• **WHAT THE TASK REQUIRES**: From the data below, set down exactly the lines between the one holding "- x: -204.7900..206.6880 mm" and the one holding "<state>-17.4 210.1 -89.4", inclusive, and no others.

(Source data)
----------
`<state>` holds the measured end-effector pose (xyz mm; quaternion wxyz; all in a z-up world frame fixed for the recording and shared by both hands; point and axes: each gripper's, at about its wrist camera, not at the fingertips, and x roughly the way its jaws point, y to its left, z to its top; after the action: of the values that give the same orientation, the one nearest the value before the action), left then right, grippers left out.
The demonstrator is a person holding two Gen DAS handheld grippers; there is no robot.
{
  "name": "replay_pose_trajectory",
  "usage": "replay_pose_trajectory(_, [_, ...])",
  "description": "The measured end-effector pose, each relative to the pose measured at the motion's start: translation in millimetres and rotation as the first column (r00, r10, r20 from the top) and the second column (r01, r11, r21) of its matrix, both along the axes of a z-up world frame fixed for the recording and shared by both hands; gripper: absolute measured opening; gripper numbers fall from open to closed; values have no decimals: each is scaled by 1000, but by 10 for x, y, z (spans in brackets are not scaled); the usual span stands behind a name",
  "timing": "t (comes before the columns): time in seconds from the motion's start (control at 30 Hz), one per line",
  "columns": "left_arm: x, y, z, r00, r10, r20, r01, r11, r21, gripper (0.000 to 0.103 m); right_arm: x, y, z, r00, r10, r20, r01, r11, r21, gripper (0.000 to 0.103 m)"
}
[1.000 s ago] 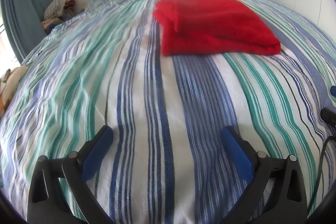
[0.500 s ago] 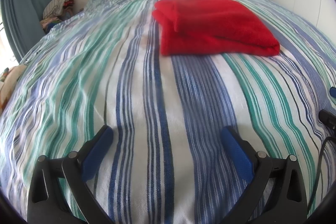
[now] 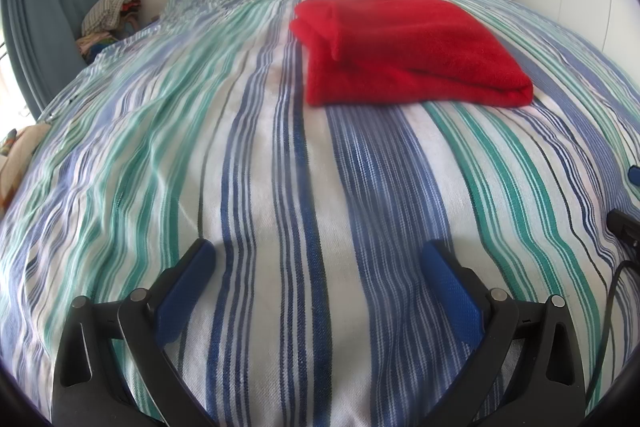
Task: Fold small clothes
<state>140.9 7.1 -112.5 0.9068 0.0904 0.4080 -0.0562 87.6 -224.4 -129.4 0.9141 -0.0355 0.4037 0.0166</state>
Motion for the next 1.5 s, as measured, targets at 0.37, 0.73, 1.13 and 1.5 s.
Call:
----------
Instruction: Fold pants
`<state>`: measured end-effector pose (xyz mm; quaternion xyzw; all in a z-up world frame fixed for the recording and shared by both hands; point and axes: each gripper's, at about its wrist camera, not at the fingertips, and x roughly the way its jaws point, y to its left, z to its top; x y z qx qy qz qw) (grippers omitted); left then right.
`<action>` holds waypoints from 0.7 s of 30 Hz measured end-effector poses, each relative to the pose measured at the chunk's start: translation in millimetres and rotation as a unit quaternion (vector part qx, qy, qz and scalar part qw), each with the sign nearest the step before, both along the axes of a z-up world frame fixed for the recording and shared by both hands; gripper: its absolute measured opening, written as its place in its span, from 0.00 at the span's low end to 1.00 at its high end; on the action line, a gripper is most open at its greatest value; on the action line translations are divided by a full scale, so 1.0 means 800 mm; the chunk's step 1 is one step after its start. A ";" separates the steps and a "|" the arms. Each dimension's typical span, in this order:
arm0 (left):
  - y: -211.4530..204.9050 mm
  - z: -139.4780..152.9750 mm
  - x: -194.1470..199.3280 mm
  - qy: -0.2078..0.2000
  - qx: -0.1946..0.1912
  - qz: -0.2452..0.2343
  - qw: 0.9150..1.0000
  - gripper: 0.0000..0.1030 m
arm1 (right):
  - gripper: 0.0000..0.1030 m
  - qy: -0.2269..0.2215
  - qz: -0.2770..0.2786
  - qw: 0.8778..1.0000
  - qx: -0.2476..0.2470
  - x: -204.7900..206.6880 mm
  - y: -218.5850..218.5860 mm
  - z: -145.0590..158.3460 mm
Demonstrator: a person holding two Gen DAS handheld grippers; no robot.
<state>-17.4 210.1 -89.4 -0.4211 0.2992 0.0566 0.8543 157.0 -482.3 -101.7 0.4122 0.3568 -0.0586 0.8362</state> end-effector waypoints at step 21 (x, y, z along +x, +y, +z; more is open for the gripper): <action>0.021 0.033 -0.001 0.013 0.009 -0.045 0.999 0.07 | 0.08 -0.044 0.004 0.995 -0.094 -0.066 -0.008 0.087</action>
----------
• **ANSWER BOX**:
  - x: -204.7900..206.6880 mm
  - y: -218.5850..218.5860 mm
  - z: -145.0590..158.3460 mm
Demonstrator: a person holding two Gen DAS handheld grippers; no robot.
<state>-17.4 210.1 -89.4 -0.4211 0.2992 0.0566 0.8543 157.0 -482.3 -101.7 0.4122 0.3568 -0.0586 0.8362</state> end-effector waypoints at step 21 (x, y, z along +x, +y, +z; more is open for the gripper): <action>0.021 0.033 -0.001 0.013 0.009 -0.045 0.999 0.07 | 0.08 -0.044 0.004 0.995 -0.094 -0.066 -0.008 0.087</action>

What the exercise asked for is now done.